Stored data:
=== Section Start ===

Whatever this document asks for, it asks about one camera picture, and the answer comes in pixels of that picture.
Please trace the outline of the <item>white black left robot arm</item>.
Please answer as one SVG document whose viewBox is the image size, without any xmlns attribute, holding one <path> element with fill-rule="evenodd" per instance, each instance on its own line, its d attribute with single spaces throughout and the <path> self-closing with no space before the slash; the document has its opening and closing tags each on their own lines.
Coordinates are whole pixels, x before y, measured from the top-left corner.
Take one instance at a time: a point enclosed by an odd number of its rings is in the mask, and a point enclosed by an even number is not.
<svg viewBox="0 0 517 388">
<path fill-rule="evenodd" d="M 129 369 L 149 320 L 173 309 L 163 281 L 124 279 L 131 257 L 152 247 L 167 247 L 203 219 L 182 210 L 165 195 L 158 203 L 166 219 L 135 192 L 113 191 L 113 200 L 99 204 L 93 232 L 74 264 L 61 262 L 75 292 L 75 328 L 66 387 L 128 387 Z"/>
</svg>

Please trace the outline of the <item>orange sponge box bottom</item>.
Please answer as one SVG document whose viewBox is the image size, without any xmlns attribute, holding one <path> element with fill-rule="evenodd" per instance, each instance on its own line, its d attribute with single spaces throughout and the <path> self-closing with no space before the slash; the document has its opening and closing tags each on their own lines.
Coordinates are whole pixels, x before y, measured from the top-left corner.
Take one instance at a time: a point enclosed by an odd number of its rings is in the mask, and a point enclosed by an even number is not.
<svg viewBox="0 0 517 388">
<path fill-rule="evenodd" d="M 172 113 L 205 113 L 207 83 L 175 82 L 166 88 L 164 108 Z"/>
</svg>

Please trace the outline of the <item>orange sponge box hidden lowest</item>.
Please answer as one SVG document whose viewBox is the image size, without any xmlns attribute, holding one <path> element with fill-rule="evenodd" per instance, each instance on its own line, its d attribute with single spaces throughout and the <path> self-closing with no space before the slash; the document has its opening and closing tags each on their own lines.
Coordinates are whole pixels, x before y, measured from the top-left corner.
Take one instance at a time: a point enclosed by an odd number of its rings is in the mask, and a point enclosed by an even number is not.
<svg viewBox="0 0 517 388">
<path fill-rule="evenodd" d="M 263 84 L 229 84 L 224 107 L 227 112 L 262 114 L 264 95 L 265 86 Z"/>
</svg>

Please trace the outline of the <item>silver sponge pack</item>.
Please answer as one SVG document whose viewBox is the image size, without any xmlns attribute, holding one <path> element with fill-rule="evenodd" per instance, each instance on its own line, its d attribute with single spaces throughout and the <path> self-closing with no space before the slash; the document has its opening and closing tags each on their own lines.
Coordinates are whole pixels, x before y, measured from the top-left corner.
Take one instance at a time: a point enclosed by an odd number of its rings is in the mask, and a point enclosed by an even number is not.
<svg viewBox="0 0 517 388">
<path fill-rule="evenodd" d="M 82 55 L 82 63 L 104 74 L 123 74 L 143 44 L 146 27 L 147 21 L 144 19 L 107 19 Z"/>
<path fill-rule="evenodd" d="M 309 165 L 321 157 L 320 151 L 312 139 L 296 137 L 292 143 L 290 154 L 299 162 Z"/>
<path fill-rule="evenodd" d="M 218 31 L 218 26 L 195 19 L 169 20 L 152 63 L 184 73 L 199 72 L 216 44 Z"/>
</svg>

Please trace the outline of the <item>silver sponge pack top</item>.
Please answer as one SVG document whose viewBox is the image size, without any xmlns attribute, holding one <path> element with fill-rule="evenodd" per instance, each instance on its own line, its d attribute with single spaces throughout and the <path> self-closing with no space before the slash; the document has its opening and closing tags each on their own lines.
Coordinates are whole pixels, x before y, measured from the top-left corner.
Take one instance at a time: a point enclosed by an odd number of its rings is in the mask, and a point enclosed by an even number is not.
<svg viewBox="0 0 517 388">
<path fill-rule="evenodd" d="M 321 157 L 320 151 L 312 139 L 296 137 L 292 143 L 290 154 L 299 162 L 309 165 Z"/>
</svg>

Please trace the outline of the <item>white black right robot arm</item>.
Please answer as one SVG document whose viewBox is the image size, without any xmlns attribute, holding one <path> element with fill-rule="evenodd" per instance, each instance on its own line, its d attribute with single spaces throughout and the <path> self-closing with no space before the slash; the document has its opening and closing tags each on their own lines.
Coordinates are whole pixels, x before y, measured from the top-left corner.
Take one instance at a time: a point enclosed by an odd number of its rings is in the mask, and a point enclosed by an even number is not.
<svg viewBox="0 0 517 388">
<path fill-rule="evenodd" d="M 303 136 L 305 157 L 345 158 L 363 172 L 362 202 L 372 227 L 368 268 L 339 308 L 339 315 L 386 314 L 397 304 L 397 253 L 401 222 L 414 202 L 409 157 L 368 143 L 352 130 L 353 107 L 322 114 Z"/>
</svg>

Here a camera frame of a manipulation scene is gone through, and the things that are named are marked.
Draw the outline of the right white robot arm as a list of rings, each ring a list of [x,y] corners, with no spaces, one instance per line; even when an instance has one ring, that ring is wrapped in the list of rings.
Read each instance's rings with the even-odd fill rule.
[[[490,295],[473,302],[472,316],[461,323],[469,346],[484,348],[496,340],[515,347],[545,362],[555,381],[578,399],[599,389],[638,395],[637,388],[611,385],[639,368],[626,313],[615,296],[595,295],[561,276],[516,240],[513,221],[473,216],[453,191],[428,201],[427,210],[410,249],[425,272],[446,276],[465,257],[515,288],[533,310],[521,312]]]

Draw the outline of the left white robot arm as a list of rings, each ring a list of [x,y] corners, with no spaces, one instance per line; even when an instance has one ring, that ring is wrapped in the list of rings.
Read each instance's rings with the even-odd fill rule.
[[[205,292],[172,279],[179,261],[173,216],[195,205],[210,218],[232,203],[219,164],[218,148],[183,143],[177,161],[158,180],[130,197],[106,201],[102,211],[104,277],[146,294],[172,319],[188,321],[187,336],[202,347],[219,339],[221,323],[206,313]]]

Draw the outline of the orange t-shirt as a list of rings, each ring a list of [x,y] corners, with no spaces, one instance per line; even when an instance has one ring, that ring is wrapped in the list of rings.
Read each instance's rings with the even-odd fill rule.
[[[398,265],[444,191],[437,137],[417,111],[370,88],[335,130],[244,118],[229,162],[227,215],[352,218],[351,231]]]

=== Section End ===

(EXERCISE DETAILS) Every line above that holds the word "camera" is to be found and copied.

(RESPONSE AREA)
Whatever this document asks for, it asks about one camera picture, and the answer comes in pixels of that picture.
Here a camera frame of a manipulation scene is gone through, and the things that are named are marked.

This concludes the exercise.